= WHAT IS NEEDED =
Repeat exactly the lines of the entries below from the one with "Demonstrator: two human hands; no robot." through the one with "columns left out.", both ends included, and nothing else.

━━━━━━━━━━━━━━━━━━━━

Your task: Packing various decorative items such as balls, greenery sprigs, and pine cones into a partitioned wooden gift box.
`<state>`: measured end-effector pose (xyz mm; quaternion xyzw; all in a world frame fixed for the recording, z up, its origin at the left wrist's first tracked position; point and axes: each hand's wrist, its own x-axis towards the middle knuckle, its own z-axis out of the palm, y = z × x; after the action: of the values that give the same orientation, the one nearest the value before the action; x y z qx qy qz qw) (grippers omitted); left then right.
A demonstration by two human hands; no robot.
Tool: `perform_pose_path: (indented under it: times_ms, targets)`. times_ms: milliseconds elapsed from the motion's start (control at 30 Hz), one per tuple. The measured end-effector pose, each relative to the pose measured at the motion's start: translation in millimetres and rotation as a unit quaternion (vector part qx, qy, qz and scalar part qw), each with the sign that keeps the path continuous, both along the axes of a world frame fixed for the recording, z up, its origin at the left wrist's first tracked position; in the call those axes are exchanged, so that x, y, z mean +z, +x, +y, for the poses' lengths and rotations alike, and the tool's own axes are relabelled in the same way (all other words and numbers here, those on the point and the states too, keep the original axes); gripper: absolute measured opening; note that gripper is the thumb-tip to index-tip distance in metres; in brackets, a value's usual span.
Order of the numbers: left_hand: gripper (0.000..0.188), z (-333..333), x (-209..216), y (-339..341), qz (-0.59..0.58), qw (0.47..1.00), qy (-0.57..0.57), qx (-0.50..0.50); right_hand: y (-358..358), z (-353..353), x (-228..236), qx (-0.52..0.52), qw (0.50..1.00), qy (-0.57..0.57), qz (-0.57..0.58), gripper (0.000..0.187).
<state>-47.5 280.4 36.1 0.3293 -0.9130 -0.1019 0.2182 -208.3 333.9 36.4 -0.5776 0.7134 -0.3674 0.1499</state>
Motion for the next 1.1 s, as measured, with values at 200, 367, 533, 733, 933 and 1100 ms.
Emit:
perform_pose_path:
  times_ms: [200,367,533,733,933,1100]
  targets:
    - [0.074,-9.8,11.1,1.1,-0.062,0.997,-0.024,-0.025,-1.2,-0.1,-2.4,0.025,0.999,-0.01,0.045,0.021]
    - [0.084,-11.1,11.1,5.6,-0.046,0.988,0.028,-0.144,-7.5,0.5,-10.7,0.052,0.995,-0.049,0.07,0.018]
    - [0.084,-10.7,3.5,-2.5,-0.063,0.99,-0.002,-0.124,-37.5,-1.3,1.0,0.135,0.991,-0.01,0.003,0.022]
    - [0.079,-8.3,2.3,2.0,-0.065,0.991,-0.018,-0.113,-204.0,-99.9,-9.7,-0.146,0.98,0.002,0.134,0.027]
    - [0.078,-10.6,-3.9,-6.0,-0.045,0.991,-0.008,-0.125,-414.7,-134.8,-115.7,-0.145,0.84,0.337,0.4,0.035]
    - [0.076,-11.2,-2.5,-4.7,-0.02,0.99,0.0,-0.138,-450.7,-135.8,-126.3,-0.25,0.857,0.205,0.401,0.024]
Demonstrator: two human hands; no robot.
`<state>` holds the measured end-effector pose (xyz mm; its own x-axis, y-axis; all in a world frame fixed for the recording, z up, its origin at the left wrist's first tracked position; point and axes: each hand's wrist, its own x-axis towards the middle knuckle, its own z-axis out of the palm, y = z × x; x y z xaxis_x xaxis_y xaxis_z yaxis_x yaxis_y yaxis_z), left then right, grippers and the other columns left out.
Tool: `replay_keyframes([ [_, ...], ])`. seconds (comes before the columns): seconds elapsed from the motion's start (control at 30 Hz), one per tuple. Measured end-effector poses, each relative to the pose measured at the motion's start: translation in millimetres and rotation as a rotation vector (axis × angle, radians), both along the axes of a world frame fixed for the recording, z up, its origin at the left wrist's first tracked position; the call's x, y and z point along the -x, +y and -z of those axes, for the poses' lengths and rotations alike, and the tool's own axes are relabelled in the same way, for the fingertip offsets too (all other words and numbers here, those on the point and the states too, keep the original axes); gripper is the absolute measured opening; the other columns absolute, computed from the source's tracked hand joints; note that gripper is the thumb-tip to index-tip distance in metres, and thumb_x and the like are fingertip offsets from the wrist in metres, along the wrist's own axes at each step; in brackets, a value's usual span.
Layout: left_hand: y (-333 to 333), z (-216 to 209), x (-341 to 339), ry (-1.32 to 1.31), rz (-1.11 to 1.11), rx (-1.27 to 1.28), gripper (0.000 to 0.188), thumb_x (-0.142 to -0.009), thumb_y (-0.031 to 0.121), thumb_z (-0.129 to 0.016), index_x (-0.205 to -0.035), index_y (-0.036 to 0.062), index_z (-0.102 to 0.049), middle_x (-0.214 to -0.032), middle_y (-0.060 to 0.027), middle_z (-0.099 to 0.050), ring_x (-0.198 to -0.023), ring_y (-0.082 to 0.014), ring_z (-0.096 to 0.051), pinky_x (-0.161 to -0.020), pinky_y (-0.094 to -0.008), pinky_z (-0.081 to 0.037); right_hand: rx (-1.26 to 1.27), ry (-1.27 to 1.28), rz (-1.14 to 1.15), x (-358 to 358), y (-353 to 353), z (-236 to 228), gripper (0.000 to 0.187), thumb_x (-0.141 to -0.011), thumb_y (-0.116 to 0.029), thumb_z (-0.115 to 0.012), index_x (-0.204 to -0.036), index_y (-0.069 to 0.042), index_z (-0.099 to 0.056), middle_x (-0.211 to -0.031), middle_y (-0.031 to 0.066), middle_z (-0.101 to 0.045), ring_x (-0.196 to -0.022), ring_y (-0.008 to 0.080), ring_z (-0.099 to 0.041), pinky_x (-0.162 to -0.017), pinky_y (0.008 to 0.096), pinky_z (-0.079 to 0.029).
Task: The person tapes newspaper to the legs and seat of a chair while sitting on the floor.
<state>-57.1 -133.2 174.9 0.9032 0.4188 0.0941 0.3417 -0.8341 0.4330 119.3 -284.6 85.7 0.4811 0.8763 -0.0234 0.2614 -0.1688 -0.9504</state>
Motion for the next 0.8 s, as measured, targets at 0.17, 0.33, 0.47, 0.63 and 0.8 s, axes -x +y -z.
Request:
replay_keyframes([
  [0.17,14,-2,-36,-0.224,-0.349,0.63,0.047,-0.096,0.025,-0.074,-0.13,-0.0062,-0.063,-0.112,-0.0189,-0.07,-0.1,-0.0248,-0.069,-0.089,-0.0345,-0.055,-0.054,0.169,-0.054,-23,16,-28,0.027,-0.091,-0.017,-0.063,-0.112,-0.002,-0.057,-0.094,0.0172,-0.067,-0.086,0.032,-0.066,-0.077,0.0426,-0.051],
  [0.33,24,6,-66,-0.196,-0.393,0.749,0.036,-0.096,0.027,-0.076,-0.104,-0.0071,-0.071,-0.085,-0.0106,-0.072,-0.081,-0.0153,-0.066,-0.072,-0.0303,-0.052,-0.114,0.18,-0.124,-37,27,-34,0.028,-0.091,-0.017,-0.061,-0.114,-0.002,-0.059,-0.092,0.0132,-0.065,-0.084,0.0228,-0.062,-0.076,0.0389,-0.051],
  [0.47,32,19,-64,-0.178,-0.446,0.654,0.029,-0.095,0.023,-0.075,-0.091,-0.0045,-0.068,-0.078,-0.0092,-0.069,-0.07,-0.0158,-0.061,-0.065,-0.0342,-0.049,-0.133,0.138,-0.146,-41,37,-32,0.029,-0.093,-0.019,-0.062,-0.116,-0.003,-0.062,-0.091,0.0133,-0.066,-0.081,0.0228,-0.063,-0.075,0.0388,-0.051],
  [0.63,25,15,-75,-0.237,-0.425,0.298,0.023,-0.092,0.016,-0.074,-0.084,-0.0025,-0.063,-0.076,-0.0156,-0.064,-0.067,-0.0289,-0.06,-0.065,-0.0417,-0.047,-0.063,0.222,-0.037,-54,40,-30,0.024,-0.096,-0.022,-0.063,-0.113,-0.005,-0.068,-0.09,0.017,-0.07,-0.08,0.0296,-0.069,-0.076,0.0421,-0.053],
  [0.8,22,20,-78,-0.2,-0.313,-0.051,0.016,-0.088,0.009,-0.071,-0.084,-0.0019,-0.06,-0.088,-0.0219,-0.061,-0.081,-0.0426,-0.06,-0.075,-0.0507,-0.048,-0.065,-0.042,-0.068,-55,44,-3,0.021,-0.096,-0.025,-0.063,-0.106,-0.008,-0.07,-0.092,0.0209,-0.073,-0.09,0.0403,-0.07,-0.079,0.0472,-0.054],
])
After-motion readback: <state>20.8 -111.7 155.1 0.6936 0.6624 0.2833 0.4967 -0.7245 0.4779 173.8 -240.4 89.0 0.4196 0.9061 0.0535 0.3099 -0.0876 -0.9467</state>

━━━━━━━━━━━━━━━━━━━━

= ANSWER TO THE EXERCISE =
Demonstrator: two human hands; no robot.
`<state>` holds the measured end-effector pose (xyz mm; its own x-axis, y-axis; all in a world frame fixed for the recording, z up, its origin at the left wrist's first tracked position; point and axes: each hand's wrist, its own x-axis towards the middle knuckle, its own z-axis out of the palm, y = z × x; x y z xaxis_x xaxis_y xaxis_z yaxis_x yaxis_y yaxis_z), left then right, grippers and the other columns left out.

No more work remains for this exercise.